A Gain-Reconfigurable Reflector Antenna With Surface-Mounted Field-Induced Artificial Magnetic Conductor for Adaptive HIRF Prevention
Song Zha, Zhuang Qu, Jihong Zhang, Dianxin Zheng, Peiguo Liu
Abstract
This article presents a gain-reconfigurable reflector antenna that could adaptively focus or defocus to adjust gain, thereby preventing the high-intensity radiation fields (HIRFs). The reflector’s surface is partially covered by the field-induced artificial magnetic conductor (F-AMC). According to the status of diodes loaded in F-AMC, the reflection characteristics could be switched between electric and magnetic conductors.
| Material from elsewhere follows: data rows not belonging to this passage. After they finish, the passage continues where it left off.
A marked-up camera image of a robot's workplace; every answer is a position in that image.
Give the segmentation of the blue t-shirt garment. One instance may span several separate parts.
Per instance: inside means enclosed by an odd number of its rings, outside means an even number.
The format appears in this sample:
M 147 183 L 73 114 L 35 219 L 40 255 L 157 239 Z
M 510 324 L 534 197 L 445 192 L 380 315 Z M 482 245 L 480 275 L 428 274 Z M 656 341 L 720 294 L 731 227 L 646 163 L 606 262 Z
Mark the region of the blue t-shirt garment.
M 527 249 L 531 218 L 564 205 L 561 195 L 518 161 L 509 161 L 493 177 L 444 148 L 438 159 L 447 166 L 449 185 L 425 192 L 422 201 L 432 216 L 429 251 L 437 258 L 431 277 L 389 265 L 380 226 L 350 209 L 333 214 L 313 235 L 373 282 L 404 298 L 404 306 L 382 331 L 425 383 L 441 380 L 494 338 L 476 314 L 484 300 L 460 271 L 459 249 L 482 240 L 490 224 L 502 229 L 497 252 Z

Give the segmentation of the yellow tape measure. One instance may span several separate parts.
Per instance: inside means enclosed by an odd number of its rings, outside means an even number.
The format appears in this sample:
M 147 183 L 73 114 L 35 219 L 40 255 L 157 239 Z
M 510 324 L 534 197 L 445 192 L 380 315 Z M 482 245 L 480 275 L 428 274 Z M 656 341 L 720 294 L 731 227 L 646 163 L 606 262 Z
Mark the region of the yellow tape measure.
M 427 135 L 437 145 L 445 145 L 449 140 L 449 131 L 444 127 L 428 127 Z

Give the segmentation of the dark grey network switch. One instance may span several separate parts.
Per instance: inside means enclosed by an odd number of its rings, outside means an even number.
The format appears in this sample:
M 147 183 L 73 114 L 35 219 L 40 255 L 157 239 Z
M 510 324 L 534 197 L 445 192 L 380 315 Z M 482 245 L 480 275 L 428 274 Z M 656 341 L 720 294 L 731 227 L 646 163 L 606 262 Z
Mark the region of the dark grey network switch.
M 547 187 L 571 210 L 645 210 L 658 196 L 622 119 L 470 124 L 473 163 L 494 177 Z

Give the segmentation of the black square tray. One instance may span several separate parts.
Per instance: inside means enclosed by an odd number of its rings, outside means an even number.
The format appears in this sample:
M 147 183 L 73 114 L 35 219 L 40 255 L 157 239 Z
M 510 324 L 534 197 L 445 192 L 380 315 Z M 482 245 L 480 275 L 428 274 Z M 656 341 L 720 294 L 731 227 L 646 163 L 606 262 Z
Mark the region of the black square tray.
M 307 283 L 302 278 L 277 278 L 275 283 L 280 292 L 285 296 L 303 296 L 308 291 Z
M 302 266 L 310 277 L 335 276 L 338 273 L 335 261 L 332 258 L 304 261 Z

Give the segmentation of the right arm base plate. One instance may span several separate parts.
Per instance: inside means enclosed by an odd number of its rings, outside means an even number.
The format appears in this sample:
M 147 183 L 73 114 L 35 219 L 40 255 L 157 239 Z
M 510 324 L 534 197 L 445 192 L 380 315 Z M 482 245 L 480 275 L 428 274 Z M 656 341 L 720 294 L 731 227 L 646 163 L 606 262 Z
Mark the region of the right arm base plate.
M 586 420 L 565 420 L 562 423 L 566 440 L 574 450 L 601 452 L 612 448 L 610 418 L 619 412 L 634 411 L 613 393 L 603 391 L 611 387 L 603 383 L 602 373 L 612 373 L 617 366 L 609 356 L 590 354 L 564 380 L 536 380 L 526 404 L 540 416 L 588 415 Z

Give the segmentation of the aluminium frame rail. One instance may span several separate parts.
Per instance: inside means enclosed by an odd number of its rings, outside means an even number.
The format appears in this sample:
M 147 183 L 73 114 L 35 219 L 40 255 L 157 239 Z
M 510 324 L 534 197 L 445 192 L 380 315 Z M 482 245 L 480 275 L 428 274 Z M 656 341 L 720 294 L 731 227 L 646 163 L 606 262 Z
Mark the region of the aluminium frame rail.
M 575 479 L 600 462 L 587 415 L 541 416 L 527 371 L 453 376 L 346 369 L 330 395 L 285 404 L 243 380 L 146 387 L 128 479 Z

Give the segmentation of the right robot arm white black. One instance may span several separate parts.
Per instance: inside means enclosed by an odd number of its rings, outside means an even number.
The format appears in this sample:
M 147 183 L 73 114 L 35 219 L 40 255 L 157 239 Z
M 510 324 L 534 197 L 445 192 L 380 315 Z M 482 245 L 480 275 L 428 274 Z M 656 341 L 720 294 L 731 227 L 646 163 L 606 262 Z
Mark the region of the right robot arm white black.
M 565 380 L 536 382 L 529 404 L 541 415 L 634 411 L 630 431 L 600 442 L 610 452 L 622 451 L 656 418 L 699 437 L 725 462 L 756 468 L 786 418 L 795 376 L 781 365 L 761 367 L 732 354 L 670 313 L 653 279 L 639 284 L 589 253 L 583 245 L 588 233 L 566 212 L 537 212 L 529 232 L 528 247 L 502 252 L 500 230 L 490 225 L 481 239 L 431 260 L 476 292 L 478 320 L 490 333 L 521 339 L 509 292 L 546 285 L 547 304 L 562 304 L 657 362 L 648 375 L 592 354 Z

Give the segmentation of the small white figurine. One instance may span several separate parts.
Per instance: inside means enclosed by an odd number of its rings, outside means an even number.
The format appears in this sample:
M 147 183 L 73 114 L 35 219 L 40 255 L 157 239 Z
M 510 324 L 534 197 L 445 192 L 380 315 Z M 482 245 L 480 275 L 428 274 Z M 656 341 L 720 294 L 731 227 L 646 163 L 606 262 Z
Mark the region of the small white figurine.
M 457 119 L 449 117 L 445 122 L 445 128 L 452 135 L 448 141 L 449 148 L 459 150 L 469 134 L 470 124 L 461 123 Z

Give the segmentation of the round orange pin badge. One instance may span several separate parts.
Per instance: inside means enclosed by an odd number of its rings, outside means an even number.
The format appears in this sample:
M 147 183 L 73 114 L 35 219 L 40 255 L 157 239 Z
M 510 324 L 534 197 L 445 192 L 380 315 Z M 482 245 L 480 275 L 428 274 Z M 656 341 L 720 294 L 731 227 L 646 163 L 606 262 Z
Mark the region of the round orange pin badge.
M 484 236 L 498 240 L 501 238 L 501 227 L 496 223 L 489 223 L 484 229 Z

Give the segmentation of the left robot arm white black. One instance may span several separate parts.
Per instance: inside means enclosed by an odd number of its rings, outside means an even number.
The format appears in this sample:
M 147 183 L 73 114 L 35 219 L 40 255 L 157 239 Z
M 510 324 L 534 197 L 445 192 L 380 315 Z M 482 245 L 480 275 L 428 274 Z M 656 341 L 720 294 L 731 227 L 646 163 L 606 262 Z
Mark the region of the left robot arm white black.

When field intensity is low, the diodes are off-state, and the reflection phase is about 180°, performing as an electric conductor; once the diodes are triggered into on-state by the high-intensity field, the reflection phase would switch to nearly 0° and perform as a magnetic conductor. Through nonperiodically arranging and optimizing the number of F-AMC unit cells on the reflector surface, the phase distribution of the wavefront would remain uniform in a low-intensity environment and be messed under HIRF. The messed phase of the wavefront could defocus the radiation beam and reduce the gain to prevent the high-intensity fields from being received. After simulation and measurement, the proposed reflector antenna was demonstrated to decrease its gain by more than 20 dB under HIRF. The gain difference from loading the F-AMC was less than 1 dB in the band from 8.4 to 9.8 GHz in the low-intensity environment.